[Task goal]: Your answer must hold only the lines below from the line containing "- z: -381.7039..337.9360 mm" through the line containing "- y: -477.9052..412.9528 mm", each reproduced exactly.

Stored data:
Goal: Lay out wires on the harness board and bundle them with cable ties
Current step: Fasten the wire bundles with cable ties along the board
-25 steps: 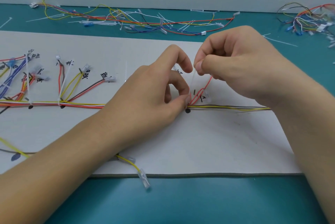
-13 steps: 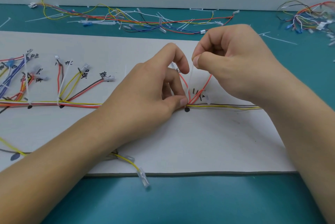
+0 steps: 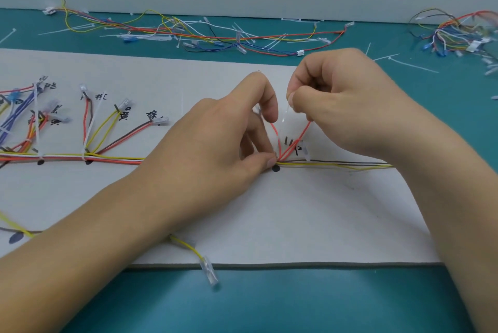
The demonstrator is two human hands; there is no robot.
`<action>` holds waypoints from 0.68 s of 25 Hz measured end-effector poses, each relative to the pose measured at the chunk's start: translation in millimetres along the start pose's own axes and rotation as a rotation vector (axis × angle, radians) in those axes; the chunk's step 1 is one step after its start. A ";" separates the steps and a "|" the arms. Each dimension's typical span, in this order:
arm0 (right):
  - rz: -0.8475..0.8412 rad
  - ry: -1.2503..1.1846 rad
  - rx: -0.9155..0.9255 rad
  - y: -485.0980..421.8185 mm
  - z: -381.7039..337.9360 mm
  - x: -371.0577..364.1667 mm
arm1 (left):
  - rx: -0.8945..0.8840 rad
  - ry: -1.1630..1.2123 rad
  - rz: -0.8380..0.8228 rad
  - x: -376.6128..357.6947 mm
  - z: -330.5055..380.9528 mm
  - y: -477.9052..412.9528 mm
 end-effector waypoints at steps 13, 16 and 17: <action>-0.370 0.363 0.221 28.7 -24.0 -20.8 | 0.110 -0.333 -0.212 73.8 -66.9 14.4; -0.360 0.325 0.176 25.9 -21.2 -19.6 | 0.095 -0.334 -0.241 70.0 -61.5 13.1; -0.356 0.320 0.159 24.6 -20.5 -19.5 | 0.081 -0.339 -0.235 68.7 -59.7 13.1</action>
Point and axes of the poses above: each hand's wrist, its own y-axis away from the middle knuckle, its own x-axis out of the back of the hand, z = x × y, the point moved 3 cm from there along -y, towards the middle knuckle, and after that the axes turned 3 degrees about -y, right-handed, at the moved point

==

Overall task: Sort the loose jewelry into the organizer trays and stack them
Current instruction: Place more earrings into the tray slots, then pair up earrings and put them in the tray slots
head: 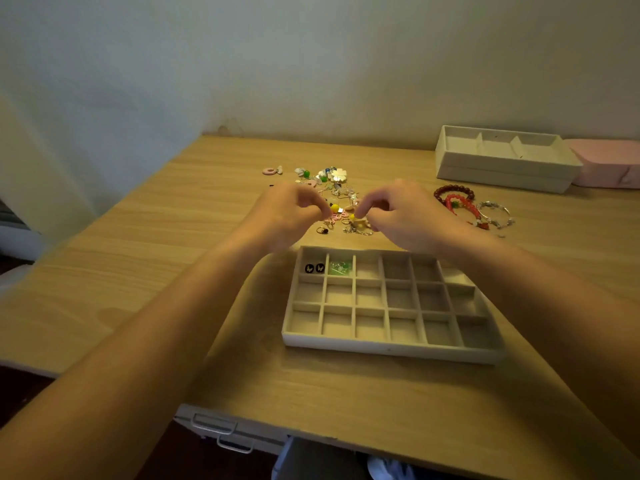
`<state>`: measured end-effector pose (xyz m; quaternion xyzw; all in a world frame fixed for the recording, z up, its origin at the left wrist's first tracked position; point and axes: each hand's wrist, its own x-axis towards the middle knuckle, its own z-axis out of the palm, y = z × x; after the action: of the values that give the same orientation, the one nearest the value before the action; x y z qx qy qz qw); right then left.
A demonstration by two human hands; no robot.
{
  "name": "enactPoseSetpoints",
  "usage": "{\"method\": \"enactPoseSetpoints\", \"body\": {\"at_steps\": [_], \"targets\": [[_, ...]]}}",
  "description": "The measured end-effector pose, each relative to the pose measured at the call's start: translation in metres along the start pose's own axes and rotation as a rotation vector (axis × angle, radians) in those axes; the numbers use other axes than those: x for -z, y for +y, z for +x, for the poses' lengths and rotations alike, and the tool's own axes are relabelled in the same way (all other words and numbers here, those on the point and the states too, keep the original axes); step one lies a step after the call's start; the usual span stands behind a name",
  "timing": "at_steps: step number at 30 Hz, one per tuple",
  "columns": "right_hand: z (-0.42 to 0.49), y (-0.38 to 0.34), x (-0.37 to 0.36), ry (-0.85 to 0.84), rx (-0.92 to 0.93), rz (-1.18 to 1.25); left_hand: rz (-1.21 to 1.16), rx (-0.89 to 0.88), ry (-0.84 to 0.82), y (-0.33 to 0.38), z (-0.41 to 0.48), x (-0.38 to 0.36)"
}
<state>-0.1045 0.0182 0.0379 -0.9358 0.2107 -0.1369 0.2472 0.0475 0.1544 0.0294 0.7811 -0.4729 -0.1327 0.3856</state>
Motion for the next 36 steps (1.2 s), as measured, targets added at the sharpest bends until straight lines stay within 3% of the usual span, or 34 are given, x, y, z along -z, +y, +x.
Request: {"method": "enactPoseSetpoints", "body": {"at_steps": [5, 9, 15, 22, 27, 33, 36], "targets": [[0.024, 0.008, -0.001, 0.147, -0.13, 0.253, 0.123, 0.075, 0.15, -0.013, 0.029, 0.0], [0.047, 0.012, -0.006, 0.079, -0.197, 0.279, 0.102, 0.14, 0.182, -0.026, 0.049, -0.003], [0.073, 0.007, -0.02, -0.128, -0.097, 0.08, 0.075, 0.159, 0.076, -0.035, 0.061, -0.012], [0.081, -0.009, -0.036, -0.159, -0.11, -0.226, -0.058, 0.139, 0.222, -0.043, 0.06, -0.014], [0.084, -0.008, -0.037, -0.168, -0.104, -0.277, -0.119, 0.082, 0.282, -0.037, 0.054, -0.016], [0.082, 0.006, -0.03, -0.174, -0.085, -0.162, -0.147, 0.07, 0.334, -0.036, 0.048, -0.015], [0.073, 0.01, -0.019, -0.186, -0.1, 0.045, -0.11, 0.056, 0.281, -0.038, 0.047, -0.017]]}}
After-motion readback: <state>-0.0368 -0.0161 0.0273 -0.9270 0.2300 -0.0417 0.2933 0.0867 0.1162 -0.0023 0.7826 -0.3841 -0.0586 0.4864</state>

[Answer to this problem]:
  - z: -381.7039..337.9360 mm
  - x: -371.0577..364.1667 mm
arm1 (left):
  - rx: -0.8945..0.8840 rad
  - ry: -1.1630..1.2123 rad
  - rz: -0.8380..0.8228 rad
  - x: -376.6128..357.6947 mm
  - z: -330.5055..380.9528 mm
  - y: -477.9052..412.9528 mm

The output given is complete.